◆ Task statement ◆
Within the listing below, show every line that contains the word "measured".

◆ Dataset excerpt ◆
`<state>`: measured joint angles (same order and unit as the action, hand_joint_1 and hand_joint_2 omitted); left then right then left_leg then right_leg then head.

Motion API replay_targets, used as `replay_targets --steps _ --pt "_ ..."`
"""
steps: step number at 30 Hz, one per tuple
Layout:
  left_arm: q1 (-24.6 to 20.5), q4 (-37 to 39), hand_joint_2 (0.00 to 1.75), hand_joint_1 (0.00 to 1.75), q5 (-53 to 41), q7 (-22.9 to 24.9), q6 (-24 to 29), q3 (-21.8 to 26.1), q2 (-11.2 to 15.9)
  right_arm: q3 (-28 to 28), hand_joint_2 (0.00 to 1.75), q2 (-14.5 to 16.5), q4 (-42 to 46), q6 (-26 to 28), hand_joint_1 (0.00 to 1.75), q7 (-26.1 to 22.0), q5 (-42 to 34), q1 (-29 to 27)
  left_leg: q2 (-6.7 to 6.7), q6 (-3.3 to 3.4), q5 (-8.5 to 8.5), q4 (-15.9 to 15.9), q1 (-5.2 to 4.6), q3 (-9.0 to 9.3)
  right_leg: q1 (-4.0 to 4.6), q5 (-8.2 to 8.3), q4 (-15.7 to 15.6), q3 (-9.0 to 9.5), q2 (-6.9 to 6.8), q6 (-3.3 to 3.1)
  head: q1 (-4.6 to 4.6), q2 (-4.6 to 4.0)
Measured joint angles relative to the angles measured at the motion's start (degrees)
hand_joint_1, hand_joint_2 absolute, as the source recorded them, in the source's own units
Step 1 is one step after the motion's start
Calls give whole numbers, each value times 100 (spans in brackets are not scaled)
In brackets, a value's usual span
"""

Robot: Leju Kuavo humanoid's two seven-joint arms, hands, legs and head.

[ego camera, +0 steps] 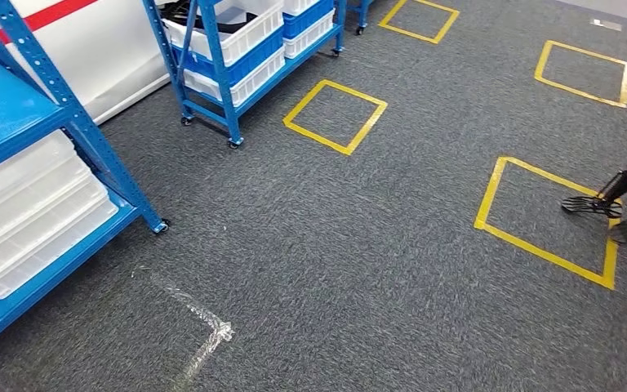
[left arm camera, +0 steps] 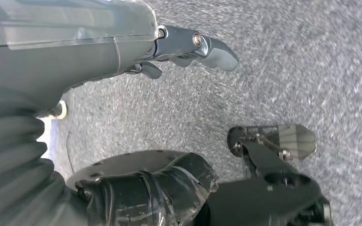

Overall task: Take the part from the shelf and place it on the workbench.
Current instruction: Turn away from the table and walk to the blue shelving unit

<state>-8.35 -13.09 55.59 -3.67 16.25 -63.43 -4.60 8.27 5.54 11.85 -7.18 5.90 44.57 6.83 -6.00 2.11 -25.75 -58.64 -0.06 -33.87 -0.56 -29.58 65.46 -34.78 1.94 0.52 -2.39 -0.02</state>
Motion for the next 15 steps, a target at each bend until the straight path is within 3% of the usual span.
replay_targets --steps 2,3,4,5,6,8,9,10,11,12,13,15 --pt "-18 0 175 0 0 36 10 0 -4 10 0 -2 0 7 0 0 0 2 -151 -42 0 -22 10 -30 -1 196 -536 197 254 -29 3 0" --pt "-28 0 175 0 1 66 20 0 -7 19 0 -2 0 10 0 0 0 11 -216 -75 7 -17 22 -48 5 188 -617 228 317 -36 4 1" --pt "-38 0 175 0 1 97 28 0 -8 28 0 -1 0 14 0 0 0 27 -287 -114 22 -3 31 -63 11 195 -653 250 269 -43 2 1" --pt "-42 0 131 0 1 119 34 0 -9 37 0 4 1 16 0 0 0 44 -318 -146 33 10 36 -74 -1 212 -685 279 191 -65 -1 0" --pt "-44 0 87 0 1 133 38 0 -10 42 0 8 1 19 0 0 -1 53 -224 -173 10 -18 25 -95 -13 232 -733 319 113 -91 4 0" --pt "-66 0 87 0 5 127 38 0 -10 48 0 14 2 24 0 0 -1 45 154 -216 -198 -366 3 -270 -37 268 -825 387 -66 -142 39 -1" --pt "-82 0 131 0 11 108 38 1 -10 52 0 13 1 26 0 0 -1 34 358 -239 -367 -694 4 -432 -26 268 -842 406 -160 -158 55 -1" --pt "-96 0 175 0 18 85 39 2 -10 58 0 12 1 28 0 1 -1 24 454 -264 -523 -1060 19 -619 -19 259 -845 415 -258 -168 68 -1" --pt "-103 0 175 0 23 65 44 4 -10 66 0 11 0 34 0 2 -2 17 502 -290 -614 -1356 38 -773 -14 246 -844 421 -353 -173 70 0" --pt "-102 0 175 0 31 56 49 7 -10 74 0 11 0 44 0 5 -2 13 530 -315 -603 -1479 60 -842 -16 230 -841 432 -444 -171 69 0" --pt "-96 0 175 0 37 58 56 9 -10 84 0 10 0 57 0 13 1 13 557 -338 -493 -1397 83 -804 -22 210 -837 447 -527 -160 70 0" --pt "-90 -1 175 0 57 67 66 12 -10 112 0 10 0 93 0 65 7 16 735 -370 -120 -714 110 -455 -37 153 -817 501 -674 -109 72 0"
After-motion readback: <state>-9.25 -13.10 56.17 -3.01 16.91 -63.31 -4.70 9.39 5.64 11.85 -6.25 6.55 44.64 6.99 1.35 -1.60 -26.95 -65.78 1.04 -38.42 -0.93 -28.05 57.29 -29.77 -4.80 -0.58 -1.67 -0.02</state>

◆ Task answer ◆
`<state>`: measured joint angles (same order and unit as the action, hand_joint_1 and hand_joint_2 omitted); left then right then left_leg then right_leg then head.
Measured joint angles relative to the angles measured at the motion's start (degrees)

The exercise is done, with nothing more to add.